實踐資料湖iceberg 第三課 在sqlclient中,以sql方式從kafka讀資料到iceberg
阿新 • • 發佈:2022-04-17
環境說明
從實踐中瞭解hive catalog 的特點
環境說明:
flink1.11.6
iceberg 0.11
kafka2.12_2.4.1
1. 啟動帶hive和kafka功能的flink-sql
[root@hadoop101 software]# bin/sql-client.sh embedded -j /opt/software/iceberg-flink-runtime-0.11.1.jar -j /opt/software/flink-sql-connector-hive-2.3.6_2.11-1.11.0.jar -j /opt/software/flink-sql-connector- kafka_2.11-1.11.6.jar shell
2. 建立一個hive datalog,來存放iceberg檔案
CREATE CATALOG hive_catalog WITH ( 'type'='iceberg', 'catalog-type'='hive', 'uri'='thrift://hadoop101:9083', 'clients'='5', 'property-version'='1', 'hive-conf-dir'='/opt/module/hive/conf' ); Flink SQL> show catalogs; default_catalog hive_catalog
建立hadoop catalog
CREATE CATALOG hadoop_catalog WITH (
'type'='iceberg',
'catalog-type'='hadoop',
'warehouse'='hdfs://ns/user/hive/warehouse/iceberg_hadoop_catalog',
'property-version'='1'
);
3 .catalog下建立資料庫和表
程式碼如下(示例):
建立資料庫
use catalog hive_catalog
create database iceberg_db;
建立表:
create table `hive_catalog`. `iceberg_db`.`ib_test_log`(
data String
);
4. 建立生產者,消費者
[root@hadoop102 kafka]# kafka-console-consumer.sh --topic test_log --bootstrap-server hadoop101:9092,hadoop102:9092,hadoop103:9092
生產者隨意生產資料
[root@hadoop101 ~]# kafka-console-producer.sh --topic test_log --broker-list hadoop101:9092,hadoop102:9092
#5. 檢查生產者的資料是否能讀取到
Flink SQL> select data from default_catalog.source.kafka_test_log;
[INFO] Result retrieval cancelled.
很確定能讀取到
5. 把資料寫入到iceberg表
insert into hive_catalog.iceberg_db.ib_test_log select data from default_catalog.source.kafka_test_log;
發現hdfs上的表,資料目錄大小一直都是0,但生產者在不斷寫入資料,topic名稱也檢查了。
6.寫入失敗分析
一開始,覺得是catalog不對,重新定義catalog,(kafka表沒有加catalog和database字首,如下圖)

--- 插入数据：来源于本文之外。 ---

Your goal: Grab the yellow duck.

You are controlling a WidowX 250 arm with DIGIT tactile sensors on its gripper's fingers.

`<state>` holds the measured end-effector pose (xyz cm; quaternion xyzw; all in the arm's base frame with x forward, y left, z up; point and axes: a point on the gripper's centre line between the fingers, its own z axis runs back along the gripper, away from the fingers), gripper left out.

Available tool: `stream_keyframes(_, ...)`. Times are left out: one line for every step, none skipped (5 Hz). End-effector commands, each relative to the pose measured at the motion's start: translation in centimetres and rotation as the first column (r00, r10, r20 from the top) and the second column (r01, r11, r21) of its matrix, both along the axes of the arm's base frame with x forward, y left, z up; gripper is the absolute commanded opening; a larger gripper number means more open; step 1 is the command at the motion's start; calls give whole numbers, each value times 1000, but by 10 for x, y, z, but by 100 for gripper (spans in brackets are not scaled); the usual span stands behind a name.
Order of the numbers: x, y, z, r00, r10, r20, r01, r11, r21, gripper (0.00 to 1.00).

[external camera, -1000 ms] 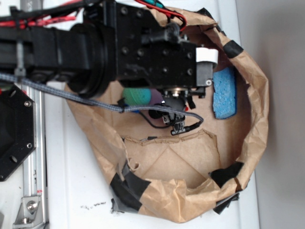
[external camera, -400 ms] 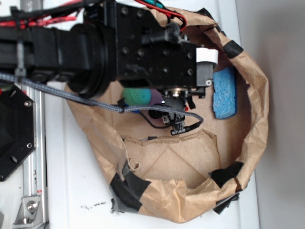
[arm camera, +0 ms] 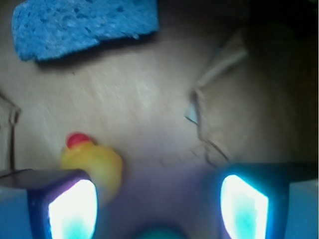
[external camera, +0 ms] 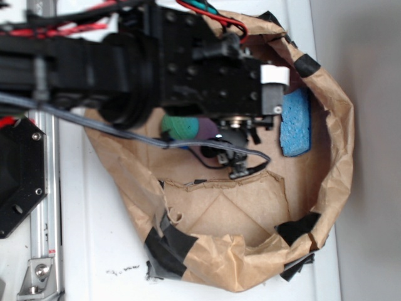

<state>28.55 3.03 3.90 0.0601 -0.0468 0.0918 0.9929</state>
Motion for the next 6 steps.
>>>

重新定義kafka的catalog後,還是讀取不到。
給kafka表定義一個catalog和database, 發現還是讀不到資料,bytes received還是0
taskManager日誌
TaskManager的stack資訊,的確有在select資料,難道沒有select到?
"Kafka Fetcher for Source: TableSourceScan(table=[[default_catalog, source, kafka_test_log]], fields=[data]) -> IcebergStreamWriter (1/1)" Id=2405 RUNNABLE
at sun.nio.ch.EPollArrayWrapper.epollWait(Native Method)

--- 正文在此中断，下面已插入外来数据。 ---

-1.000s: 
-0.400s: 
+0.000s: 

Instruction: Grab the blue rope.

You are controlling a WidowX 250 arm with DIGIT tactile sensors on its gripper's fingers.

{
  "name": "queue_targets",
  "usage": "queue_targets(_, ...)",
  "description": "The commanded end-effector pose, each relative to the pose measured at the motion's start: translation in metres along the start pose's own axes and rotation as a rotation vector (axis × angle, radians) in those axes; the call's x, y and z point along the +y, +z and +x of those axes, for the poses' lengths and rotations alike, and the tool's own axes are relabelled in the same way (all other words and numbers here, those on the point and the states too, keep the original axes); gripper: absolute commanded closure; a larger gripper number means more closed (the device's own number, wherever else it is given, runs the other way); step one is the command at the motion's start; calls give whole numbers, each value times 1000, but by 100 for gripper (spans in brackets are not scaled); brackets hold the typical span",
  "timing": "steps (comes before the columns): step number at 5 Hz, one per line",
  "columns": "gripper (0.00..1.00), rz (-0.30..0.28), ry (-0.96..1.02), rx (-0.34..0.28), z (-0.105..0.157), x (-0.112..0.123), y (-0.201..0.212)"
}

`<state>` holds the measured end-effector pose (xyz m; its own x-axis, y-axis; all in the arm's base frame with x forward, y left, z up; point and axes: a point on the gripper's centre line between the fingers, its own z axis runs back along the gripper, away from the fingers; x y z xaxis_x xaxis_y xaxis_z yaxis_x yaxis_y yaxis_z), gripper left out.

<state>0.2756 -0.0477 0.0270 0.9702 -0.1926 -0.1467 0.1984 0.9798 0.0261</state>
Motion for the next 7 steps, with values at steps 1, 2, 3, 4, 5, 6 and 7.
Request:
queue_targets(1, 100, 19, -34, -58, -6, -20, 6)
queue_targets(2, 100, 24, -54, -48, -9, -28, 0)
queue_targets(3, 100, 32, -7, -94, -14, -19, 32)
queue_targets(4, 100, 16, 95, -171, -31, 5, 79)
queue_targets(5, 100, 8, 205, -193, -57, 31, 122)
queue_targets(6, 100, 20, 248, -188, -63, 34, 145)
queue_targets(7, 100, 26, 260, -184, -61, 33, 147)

at sun.nio.ch.EPollArrayWrapper.poll(EPollArrayWrapper.java:269)
at sun.nio.ch.EPollSelectorImpl.doSelect(EPollSelectorImpl.java:93)
at sun.nio.ch.SelectorImpl.lockAndDoSelect(SelectorImpl.java:86)

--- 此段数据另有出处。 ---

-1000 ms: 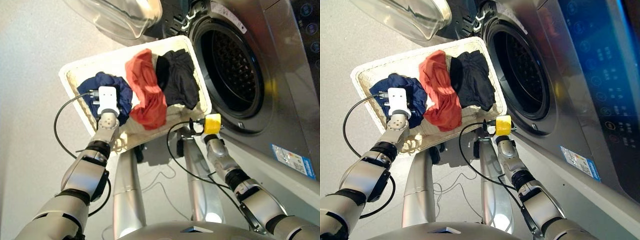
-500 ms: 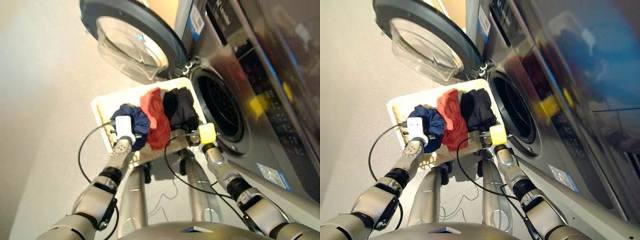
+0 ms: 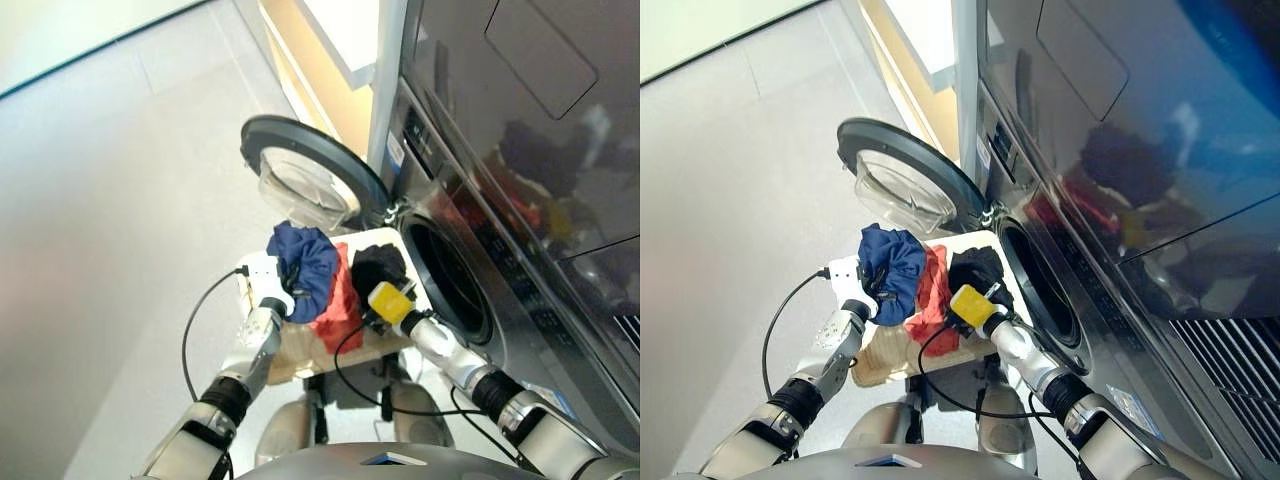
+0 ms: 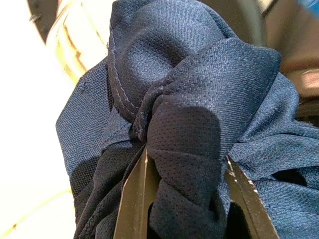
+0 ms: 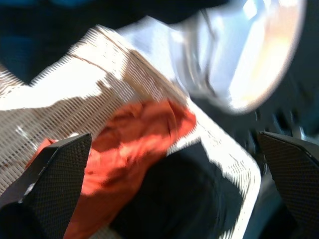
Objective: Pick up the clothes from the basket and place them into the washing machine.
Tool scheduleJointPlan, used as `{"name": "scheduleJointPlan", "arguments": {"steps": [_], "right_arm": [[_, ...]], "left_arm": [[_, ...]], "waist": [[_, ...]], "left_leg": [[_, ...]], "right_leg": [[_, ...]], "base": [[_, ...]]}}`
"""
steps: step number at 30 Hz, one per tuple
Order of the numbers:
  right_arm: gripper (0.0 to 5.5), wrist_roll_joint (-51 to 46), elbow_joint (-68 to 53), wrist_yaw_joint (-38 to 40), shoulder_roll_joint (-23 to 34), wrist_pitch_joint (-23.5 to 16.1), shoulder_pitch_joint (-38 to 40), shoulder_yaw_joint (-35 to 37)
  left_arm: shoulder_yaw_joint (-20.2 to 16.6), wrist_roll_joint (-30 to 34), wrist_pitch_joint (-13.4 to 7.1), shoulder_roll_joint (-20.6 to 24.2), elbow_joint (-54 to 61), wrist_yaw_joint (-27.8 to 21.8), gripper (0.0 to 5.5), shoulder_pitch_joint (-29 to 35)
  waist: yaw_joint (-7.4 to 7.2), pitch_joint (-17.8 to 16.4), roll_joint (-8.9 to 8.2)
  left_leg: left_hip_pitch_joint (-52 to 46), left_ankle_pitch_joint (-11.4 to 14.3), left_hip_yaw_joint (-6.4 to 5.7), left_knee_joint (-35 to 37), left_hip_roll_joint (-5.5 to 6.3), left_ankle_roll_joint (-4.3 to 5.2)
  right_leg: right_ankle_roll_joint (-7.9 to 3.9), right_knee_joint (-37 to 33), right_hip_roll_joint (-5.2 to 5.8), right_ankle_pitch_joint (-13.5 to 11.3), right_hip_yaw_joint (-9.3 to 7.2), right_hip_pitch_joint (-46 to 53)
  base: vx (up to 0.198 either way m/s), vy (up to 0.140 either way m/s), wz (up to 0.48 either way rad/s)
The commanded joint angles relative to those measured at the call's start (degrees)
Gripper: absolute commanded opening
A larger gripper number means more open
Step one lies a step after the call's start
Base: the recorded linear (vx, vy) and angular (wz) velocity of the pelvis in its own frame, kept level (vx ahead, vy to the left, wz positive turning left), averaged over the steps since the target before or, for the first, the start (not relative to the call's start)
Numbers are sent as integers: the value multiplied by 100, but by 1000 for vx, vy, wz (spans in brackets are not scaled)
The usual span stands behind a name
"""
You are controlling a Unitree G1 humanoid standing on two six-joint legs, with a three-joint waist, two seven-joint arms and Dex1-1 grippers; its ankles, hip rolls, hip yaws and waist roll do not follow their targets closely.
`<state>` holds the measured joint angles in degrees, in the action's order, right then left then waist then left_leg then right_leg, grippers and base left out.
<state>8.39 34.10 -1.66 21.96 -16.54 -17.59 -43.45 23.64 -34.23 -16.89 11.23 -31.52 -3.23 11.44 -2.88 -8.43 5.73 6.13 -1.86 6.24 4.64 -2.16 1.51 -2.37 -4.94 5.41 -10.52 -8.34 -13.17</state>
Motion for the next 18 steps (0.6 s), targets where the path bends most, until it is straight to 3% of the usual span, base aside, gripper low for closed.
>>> {"name": "scheduleJointPlan", "arguments": {"steps": [1, 6, 18], "right_arm": [[550, 374, -464, -144, -198, -323, -151, -290], [550, 688, -495, -167, -270, -308, -204, -492], [550, 1954, -344, 515, -234, -21, -494, -387]], "left_arm": [[170, -21, -111, -20, 253, -201, 0, -3], [411, 184, 23, -103, 226, -155, 0, 60], [1069, -720, 579, 103, 1453, -628, 0, -322]], "waist": [[38, 487, -185], [44, 602, -140], [93, 748, -74]], "left_leg": [[218, -363, 131, 36, 215, 209], [-20, -296, 136, 36, 214, 201], [-215, -184, 70, 36, 206, 158]], "right_leg": [[-429, 46, 2, 353, -15, 358], [-433, 7, -4, 422, -31, 630], [-458, -6, -26, 522, -136, 902]], "base": [[82, -15, 56], [65, -17, -1], [5, -2, -1]]}}
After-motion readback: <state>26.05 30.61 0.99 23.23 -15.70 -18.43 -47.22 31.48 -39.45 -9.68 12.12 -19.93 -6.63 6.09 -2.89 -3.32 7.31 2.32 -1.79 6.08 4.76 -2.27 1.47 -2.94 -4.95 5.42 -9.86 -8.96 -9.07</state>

- locked sun.nio.ch.Util$3@19f5e8f7
- locked java.util.Collections$UnmodifiableSet@744f2387
- locked sun.nio.ch.EPollSelectorImpl@2180e63e
at sun.nio.ch.SelectorImpl.select(SelectorImpl.java:97)
at org.apache.flink.kafka.shaded.org.apache.kafka.common.network.Selector.select(Selector.java:794)
at org.apache.flink.kafka.shaded.org.apache.kafka.common.network.Selector.poll(Selector.java:467)
at org.apache.flink.kafka.shaded.org.apache.kafka.clients.NetworkClient.poll(NetworkClient.java:547)
...
Number of locked synchronizers = 1
- java.util.concurrent.locks.ReentrantLock$FairSync@2402c423
"Legacy Source Thread - Source: TableSourceScan(table=[[default_catalog, source, kafka_test_log]], fields=[data]) -> IcebergStreamWriter (1/1)" Id=2401 WAITING on java.lang.Object@12863204
at java.lang.Object.wait(Native Method)
- waiting on java.lang.Object@12863204
at java.lang.Object.wait(Object.java:502)
at org.apache.flink.streaming.connectors.kafka.internal.Handover.pollNext(Handover.java:73)
at org.apache.flink.streaming.connectors.kafka.internal.KafkaFetcher.runFetchLoop(KafkaFetcher.java:137)
at org.apache.flink.streaming.connectors.kafka.FlinkKafkaConsumerBase.run(FlinkKafkaConsumerBase.java:823)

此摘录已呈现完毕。